That galls me. To cut to the chase, it ain't the government's business how much money or in what manner I put it in the bank. It's presumption of guilt, plain and simple. If they believe I'm committing a crime they need to get warrants after they discover just cause. Period.

A large cash deposit in and of itself isn't just cause. Perhaps a fellow had been sticking money in a mattress for years and decided it would be safer in a bank. Yet the particulars don't matter. If the IRS believes I'm doing ill it needs to prove it through due process, not by legally requiring notifications without cause. It's immoral.

The last time I looked we're innocent until proven guilty. We're not supposed to be compelled to testify against ourselves, as such laws force us to do. And that's another reason, really two, why I'm a conservative with strong libertarian feelings.


Thursday, August 26, 2021

Throw the ball

I love baseball. Always have, always will. There's no doubt in my mind that it's the greatest game ever. Yet that doesn't mean that I'm blind to its flaws.

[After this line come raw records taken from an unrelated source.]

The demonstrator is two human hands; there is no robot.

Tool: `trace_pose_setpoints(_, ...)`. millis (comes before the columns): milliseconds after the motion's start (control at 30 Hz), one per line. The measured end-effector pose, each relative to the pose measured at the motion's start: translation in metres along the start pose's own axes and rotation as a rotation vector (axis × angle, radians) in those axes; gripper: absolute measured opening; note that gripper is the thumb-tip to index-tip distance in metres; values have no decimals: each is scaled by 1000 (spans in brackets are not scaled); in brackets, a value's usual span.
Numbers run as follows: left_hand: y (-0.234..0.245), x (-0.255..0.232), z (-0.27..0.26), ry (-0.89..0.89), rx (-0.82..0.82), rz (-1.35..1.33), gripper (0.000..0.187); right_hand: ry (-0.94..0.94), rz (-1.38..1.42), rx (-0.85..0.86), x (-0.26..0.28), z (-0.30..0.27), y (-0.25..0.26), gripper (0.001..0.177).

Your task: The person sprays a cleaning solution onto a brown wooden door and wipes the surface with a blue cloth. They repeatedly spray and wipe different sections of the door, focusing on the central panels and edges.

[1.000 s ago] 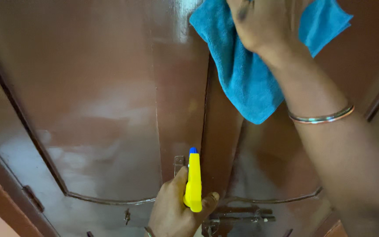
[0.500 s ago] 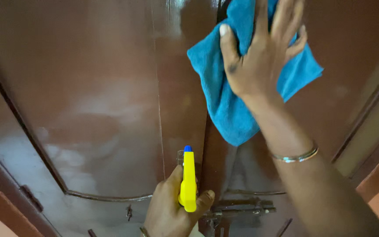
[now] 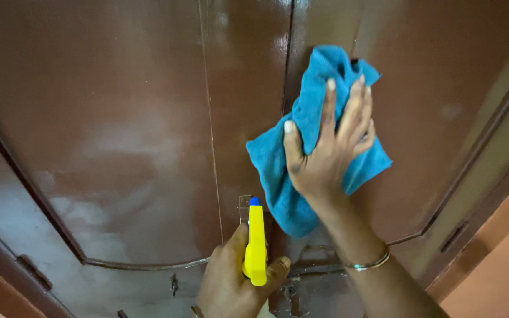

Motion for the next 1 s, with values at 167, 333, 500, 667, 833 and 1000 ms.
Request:
trace_pose_setpoints(167, -6, 11, 2, -95, 50, -73, 31, -9, 5, 7, 0, -35, 0, 75)
trace_pose_setpoints(333, -10, 20, 7, -14, 53, -33, 38, -31, -13, 8, 1, -73, 0, 75)
trace_pose_setpoints(500, -12, 20, 7, -17, 21, 61, 43, -26, -27, 14, -3, -115, -6, 73)
trace_pose_setpoints(667, -16, 19, 8, -81, -14, 71, 44, -52, -56, 86, -15, -175, -18, 77)
trace_pose_setpoints(833, -25, 25, 11, -59, -38, 13, 35, -7, -107, 128, -29, -245, -28, 70)
trace_pose_setpoints(1000, -31, 23, 12, -10, -52, 23, 38, 49, -39, 171, -33, -275, -21, 74)
Point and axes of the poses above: each hand's wrist, its own z-axis towards the middle knuckle, its own y-axis out of the back of the hand, x = y × z, the point moved 5 cm from there along z, towards the middle knuckle, and after that the axes turned 7 degrees about -z, right-handed, at the moved point
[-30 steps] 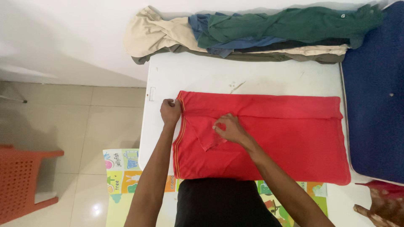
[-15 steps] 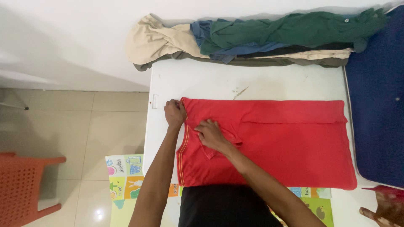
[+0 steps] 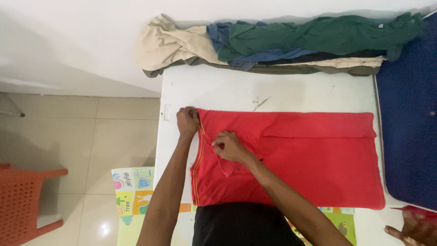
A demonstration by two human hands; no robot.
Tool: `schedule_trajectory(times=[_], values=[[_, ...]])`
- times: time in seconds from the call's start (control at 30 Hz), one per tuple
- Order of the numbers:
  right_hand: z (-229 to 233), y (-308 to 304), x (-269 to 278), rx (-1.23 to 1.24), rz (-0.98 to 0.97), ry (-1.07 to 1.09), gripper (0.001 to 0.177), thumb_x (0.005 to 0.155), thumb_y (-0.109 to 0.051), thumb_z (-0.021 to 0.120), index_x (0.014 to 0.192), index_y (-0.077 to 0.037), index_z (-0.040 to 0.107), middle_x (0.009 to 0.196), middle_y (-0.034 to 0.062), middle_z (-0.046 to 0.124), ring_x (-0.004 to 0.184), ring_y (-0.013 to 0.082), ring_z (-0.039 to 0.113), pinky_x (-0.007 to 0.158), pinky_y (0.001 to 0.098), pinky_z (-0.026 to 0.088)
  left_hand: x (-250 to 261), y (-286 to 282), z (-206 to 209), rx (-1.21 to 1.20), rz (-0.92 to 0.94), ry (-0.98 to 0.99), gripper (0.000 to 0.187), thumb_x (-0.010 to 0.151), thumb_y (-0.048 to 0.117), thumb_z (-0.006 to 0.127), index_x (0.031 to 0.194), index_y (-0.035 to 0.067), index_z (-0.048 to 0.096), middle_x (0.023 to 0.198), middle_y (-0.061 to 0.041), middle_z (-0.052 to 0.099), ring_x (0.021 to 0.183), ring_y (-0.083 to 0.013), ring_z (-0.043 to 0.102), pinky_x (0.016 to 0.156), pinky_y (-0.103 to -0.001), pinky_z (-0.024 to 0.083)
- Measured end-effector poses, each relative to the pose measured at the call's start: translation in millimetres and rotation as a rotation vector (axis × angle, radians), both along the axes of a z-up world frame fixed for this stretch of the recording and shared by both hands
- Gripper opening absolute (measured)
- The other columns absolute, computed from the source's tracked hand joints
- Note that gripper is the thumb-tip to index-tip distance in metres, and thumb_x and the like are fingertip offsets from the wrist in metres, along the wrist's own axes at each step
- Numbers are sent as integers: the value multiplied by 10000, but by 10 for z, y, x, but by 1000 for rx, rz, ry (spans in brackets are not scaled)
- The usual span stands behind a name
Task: The person folds a white polo shirt and places it into an open suitcase. They then unfold a red t-shirt on a white table, smooth it out, and fold it into a compact rectangle.
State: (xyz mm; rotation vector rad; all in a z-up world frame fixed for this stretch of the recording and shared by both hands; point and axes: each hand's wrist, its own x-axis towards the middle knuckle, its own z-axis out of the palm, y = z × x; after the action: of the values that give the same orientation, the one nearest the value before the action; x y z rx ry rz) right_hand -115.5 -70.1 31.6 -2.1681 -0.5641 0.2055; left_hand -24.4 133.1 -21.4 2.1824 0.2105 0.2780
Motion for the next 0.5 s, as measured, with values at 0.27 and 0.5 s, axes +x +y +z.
schedule_trajectory(times=[0.27, 0.5], values=[[-101, -6, -4, -29, 41, 2, 127, 779, -109, 732, 880, -105, 809, 793, 44, 700, 792, 209, 647, 746, 401, 513, 57, 35, -12, -15, 61, -37, 102, 892, 95, 708, 886, -4, 729, 852, -176, 688, 741, -308, 689, 693, -423, 556], [9, 5, -69, -30, 65, -76, 160, 783, -113, 771, 934, -73, 805, 878, 47, 740, 902, 234, 645, 850, 461, 435, -127, -78, 135, 45, 90, -179, 107, 885, 74, 685, 967, 8, 703, 920, -164, 659, 838, -342, 605, 718, -435, 517]])
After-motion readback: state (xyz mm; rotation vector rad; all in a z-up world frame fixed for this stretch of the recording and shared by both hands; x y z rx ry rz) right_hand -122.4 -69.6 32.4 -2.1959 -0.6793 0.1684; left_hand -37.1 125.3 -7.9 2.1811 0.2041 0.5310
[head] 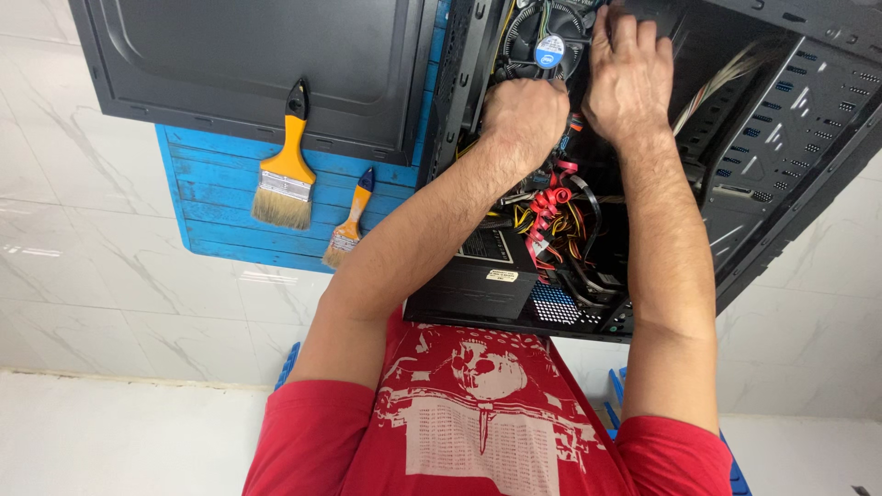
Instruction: The person uses a paintbrush to clean dust from a RAM stick and the interior of a desktop computer case. They then install two RAM sticks into the motherboard slots and continue brushing the power supply and internal components.
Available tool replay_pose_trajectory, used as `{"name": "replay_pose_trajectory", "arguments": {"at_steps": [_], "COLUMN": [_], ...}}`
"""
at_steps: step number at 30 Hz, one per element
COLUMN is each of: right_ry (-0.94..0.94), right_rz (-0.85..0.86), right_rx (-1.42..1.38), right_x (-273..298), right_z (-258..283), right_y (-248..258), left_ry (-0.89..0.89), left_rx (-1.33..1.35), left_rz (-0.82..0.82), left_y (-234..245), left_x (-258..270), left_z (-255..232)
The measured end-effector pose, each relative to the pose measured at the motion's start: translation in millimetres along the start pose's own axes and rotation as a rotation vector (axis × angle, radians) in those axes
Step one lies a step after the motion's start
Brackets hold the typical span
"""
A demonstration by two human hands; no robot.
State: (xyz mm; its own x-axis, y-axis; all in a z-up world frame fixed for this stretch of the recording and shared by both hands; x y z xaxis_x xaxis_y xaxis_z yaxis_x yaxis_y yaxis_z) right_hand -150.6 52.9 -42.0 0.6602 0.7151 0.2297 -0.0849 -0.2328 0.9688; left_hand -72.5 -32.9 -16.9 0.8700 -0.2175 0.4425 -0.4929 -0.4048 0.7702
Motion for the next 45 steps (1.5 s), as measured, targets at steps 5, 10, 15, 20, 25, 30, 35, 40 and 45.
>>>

Major League Baseball is set to end the seven inning double header games as well as the runner on second rule for extra inning games next year. Good riddance to bad rubbish I say. But the National League is expected adopt the Designated Hitter for the pitchers next year. I don't like that but it's hard to fight the future. Still, I am happy that Shohei Ohtani stuck to his guns as a pitcher in that he wants to bat too. He may be the most complete player in the history of the sport.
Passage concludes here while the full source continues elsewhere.